Weapons found at 11 U.S. crime scenes, Justice says

Richard A. Serrano Tribune Washington bureau

WASHINGTON – Firearms from the ATF’s Fast and Furious weapons-trafficking investigation turned up at the scenes of at least 11 violent crimes in the U.S. as well as at a U.S. Border Patrol agent’s slaying in southern Arizona last year, the Justice Department has acknowledged to Congress.

The Justice Department did not provide any details about those crimes. But the Los Angeles Times has learned that they occurred in several Arizona cities, including Phoenix, where Operation Fast and Furious was managed, as well as in El Paso, Texas, where a total of 42 Fast and Furious weapons were seized at two crime scenes.

The new numbers, which vastly expand the scope of the danger the program posed to U.S. citizens over a 14-month period, are contained in a letter that Justice Department officials turned over to the Senate Judiciary Committee last month.

In the letter, obtained by the Times on Tuesday, Justice officials also reported that ATF officials advised them that the ATF’s acting director, Kenneth Melson, “likely became aware” of Fast and Furious as early as December 2009, a month after the program began. Melson has said he did not learn about how the program was run until January of this year, when it was canceled.

The July 22 letter, signed by Assistant Attorney Gen. Ronald Weich, was sent to Sens. Patrick J. Leahy, D-Vt., and Charles E. Grassley, R-Iowa, the top members of the Senate Judiciary Committee.

The program was intended to identify Mexican drug cartel leaders and smuggling routes across the border by allowing illegal purchases of firearms and then tracking the weapons. Instead, many of the guns simply vanished.

Weich said that although the “ATF does not have complete information” on all the lost guns, “it is our understanding that ATF is aware of 11 instances” beyond the Border Patrol agent’s killing where a Fast and Furious firearm “was recovered in connection with a crime of violence in the United States.”

Justice officials did not provide any more details about those crimes or how many guns were found.

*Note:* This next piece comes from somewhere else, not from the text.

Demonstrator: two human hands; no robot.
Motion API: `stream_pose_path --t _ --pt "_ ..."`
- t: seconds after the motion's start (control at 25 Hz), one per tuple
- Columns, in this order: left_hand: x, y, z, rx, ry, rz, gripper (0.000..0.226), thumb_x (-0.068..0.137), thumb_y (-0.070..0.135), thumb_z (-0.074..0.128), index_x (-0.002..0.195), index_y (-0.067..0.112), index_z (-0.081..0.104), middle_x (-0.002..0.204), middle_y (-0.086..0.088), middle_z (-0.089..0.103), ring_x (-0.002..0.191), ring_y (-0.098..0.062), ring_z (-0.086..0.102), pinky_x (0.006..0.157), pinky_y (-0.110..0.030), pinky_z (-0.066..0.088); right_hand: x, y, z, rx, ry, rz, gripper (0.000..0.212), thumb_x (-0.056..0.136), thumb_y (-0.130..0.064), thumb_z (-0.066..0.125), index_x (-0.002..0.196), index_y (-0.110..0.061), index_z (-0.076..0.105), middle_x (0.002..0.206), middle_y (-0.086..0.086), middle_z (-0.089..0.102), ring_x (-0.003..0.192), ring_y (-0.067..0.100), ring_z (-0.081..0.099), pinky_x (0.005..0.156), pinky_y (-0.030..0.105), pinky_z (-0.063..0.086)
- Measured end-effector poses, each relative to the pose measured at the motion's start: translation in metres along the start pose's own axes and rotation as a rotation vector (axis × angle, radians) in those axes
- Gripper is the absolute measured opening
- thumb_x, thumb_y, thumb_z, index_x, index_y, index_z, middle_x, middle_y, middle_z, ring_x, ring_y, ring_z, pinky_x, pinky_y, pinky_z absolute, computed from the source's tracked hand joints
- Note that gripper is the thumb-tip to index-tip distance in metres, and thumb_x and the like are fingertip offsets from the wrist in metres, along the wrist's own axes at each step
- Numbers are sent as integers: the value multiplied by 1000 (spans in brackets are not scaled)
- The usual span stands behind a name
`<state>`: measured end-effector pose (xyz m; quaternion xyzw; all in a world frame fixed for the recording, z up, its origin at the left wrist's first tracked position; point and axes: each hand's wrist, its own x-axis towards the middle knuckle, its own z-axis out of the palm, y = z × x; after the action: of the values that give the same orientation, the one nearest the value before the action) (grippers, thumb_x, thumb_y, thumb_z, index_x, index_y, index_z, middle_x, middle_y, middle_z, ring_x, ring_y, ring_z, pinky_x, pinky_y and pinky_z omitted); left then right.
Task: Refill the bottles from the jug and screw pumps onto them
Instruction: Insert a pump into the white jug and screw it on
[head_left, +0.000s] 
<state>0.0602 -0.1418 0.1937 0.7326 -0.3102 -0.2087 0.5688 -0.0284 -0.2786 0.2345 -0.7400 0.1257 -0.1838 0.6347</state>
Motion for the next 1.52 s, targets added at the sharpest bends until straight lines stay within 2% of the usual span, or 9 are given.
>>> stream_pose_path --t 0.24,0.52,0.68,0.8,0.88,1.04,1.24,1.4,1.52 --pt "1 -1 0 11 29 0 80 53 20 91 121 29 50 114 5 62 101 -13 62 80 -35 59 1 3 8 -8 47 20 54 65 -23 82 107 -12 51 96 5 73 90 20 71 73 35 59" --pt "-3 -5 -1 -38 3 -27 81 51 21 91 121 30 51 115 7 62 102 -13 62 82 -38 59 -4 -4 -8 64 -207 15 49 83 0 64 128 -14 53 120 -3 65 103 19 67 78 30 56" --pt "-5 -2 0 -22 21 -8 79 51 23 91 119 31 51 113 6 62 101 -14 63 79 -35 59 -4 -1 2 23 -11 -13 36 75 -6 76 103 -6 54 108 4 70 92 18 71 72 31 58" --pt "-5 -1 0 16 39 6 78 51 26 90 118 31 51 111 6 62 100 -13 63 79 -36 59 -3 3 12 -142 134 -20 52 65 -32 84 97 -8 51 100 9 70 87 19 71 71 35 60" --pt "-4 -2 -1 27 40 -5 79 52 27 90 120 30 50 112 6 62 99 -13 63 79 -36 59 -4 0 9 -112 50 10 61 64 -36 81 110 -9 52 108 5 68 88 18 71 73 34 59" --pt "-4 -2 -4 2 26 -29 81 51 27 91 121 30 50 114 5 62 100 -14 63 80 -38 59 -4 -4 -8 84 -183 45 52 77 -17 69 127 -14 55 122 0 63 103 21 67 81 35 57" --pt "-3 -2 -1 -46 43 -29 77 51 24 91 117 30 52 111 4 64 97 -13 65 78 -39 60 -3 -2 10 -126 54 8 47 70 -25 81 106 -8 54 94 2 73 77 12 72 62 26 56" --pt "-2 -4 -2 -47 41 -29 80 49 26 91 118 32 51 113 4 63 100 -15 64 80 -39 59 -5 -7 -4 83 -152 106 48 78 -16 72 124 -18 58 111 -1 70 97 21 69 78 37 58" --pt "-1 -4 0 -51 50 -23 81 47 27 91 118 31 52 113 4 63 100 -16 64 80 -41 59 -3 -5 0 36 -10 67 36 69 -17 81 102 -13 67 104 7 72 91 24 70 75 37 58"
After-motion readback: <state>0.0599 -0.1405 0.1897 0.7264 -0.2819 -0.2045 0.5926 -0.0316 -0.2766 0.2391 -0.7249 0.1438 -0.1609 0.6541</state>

But a source close to the unfolding controversy said that as early as January 2010, just after the operation began, Fast and Furious weapons had turned up at crime scenes in Phoenix, Nogales, Douglas and Glendale in Arizona, and in El Paso. The largest haul was 40 Fast and Furious weapons at one crime scene in El Paso.

In all, 57 Fast and Furious weapons were recovered at those six U.S. crime scenes, in addition to the two seized where Agent Brian Terry was killed.

Weich’s letter also said a total of 1,418 firearms were circulated under Fast and Furious. How many remain missing in the U.S. and Mexico is unclear.